Information supplied:
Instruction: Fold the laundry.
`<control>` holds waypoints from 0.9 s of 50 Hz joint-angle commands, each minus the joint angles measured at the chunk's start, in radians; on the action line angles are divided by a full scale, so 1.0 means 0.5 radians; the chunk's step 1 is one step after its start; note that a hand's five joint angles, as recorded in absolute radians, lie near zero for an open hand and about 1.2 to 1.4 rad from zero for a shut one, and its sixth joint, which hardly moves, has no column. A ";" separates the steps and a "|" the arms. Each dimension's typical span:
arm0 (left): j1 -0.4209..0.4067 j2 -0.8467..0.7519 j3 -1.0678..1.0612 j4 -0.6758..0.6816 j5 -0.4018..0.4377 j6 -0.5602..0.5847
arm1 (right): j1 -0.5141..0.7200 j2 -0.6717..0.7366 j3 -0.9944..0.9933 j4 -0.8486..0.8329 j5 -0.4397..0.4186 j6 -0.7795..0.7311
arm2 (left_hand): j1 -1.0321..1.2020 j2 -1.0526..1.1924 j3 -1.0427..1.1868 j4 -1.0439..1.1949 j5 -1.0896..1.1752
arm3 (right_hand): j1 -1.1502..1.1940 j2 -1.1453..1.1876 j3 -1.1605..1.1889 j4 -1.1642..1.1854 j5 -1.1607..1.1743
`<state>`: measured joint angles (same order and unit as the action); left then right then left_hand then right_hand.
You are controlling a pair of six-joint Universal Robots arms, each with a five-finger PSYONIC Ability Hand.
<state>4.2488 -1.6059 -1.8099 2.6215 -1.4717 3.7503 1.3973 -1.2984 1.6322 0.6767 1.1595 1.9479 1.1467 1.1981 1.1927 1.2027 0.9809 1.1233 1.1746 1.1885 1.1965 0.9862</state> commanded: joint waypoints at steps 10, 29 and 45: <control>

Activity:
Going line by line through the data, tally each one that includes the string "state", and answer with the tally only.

Solution to the problem:
2